(What to produce):
Please repeat the lines below exactly. Begin with the line containing "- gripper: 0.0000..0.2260" and go on through the line containing "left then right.".
--- Data for the task Enclosed Below ---
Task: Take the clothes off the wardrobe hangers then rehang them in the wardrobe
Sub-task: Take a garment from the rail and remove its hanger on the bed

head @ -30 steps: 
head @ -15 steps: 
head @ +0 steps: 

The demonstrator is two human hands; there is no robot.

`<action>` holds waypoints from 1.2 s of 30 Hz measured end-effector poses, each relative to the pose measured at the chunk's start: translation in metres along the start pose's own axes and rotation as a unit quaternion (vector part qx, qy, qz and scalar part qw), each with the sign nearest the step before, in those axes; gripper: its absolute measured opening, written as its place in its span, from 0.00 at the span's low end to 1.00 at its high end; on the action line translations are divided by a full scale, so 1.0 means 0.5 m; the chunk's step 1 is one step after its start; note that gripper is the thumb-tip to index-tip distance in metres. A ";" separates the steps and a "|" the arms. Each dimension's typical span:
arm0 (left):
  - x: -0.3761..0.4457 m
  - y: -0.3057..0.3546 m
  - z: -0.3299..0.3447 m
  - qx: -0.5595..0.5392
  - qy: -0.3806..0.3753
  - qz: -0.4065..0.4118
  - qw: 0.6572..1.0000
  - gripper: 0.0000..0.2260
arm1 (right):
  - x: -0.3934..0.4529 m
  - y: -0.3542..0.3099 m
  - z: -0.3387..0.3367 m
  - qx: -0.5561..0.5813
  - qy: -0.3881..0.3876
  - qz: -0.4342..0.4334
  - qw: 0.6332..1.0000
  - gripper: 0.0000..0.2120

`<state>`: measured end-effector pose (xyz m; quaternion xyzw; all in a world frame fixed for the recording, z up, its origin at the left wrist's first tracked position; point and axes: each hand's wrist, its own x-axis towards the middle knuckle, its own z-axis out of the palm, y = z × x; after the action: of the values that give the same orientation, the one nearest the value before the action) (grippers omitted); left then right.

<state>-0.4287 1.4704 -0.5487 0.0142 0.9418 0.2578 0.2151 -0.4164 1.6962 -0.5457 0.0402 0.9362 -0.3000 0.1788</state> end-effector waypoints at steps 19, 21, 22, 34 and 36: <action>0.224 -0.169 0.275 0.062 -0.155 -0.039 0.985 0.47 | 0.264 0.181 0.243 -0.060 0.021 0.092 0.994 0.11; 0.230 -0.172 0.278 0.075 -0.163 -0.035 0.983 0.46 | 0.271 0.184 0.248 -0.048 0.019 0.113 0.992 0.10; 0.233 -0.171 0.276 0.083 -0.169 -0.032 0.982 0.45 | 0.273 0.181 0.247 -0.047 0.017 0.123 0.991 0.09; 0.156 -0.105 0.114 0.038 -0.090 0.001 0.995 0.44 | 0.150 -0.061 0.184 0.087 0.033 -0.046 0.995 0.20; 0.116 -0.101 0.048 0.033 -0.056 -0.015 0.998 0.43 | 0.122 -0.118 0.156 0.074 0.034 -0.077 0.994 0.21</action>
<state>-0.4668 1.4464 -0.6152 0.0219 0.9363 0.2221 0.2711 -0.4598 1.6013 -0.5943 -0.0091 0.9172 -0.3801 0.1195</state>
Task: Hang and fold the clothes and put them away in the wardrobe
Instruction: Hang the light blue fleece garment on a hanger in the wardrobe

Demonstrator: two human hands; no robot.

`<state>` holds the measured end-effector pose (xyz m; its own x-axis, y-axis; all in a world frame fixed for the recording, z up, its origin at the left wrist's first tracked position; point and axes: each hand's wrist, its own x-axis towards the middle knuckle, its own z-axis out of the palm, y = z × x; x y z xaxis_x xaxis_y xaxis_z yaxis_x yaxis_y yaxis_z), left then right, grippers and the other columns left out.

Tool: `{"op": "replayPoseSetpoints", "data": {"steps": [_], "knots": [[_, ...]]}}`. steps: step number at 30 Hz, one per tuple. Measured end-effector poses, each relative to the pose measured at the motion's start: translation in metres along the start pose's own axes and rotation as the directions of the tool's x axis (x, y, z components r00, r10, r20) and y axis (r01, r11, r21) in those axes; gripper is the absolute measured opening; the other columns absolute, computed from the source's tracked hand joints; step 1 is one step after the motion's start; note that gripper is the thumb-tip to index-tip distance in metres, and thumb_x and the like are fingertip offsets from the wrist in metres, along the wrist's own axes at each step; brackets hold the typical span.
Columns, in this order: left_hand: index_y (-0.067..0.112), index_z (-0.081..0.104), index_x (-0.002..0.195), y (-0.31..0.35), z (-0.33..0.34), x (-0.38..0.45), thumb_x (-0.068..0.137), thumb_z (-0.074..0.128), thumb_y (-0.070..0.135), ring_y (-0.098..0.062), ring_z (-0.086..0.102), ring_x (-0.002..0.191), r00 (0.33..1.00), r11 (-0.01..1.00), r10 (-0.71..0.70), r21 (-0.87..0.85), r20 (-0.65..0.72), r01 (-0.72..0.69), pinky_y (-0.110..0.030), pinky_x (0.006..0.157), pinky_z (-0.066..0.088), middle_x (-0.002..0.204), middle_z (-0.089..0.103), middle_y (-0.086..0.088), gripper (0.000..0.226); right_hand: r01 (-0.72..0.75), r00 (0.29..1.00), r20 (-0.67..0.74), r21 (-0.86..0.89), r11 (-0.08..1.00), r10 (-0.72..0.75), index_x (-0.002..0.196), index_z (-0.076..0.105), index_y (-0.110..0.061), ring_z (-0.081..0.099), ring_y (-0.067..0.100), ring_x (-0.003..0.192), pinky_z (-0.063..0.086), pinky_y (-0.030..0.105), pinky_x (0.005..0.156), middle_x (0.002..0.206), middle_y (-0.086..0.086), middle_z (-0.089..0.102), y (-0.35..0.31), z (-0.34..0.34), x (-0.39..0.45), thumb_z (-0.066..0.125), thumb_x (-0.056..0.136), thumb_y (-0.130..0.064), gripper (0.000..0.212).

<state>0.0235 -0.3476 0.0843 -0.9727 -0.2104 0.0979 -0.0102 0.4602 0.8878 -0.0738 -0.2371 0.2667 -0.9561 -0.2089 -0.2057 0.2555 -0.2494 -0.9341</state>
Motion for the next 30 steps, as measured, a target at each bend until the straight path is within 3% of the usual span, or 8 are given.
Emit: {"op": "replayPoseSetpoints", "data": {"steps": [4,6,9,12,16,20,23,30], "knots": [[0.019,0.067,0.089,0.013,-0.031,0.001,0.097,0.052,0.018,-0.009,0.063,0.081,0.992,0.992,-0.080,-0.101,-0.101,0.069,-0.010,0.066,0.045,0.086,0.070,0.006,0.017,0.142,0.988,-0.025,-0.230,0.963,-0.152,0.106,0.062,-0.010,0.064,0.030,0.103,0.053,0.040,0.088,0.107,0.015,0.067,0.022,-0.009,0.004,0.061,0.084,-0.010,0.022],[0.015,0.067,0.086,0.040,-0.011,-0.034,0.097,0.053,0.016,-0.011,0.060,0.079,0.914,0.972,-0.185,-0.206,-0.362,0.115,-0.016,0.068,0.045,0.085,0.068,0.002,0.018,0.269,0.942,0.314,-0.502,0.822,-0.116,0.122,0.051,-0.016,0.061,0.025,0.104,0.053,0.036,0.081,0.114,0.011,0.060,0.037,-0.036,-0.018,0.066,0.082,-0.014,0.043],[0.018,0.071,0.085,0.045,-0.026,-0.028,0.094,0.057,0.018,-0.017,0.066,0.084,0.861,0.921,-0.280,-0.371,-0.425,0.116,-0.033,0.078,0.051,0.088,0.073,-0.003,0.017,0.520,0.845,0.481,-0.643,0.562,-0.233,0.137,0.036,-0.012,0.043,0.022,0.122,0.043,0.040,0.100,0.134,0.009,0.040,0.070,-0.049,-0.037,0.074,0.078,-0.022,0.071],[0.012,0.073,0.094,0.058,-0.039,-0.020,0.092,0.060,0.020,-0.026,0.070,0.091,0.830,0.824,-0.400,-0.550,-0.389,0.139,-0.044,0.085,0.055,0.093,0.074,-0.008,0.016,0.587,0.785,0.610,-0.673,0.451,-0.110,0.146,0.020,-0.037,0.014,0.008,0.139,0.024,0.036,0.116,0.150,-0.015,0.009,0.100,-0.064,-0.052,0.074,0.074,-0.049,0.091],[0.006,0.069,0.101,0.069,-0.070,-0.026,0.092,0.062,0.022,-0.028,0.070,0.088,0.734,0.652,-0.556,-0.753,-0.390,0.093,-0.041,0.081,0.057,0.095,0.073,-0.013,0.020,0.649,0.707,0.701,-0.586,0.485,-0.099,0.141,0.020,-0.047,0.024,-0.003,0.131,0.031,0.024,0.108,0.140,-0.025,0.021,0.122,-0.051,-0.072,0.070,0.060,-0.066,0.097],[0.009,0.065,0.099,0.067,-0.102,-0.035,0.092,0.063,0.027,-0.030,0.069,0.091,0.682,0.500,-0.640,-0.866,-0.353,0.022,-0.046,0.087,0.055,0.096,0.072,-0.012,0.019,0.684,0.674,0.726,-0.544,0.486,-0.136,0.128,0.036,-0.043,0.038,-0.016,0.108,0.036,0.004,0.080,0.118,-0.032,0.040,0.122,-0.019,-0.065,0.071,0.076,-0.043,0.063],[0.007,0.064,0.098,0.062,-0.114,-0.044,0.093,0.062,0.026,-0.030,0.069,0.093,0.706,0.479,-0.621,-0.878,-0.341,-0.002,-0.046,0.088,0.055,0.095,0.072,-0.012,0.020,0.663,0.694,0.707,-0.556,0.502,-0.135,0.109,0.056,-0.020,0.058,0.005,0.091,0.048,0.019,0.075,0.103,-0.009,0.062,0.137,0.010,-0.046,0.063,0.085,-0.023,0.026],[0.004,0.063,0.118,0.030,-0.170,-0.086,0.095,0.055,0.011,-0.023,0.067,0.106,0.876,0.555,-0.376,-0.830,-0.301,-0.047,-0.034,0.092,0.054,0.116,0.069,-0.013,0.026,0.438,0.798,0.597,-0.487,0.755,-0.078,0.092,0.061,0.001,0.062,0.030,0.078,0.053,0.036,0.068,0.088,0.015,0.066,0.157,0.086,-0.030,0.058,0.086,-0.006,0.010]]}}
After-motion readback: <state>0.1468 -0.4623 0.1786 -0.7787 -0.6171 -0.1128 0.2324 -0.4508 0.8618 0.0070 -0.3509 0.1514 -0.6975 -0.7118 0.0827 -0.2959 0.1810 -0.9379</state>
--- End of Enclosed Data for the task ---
(Written reply):
  - gripper: 0.0000..0.2260
arm1 (right):
  - x: -0.3934..0.4529 m
  - y: -0.3542..0.3099 m
  - z: -0.3387..0.3367 m
  - qx: -0.5561..0.5813
  - qy: -0.3881..0.3876
  - qz: -0.4342..0.4334
  - qw: 0.6332..1.0000
  - gripper: 0.0000..0.2120

`<state>`: measured end-effector pose (xyz m; quaternion xyzw; all in a world frame fixed for the recording, z up, its origin at the left wrist's first tracked position; point and axes: each hand's wrist, its own x-axis towards the middle knuckle, its own z-axis out of the palm, y = z × x; after the action: of the values that give the same orientation, the one nearest the value before the action) (grippers omitted); left then right.

Work on the exercise is now concluded.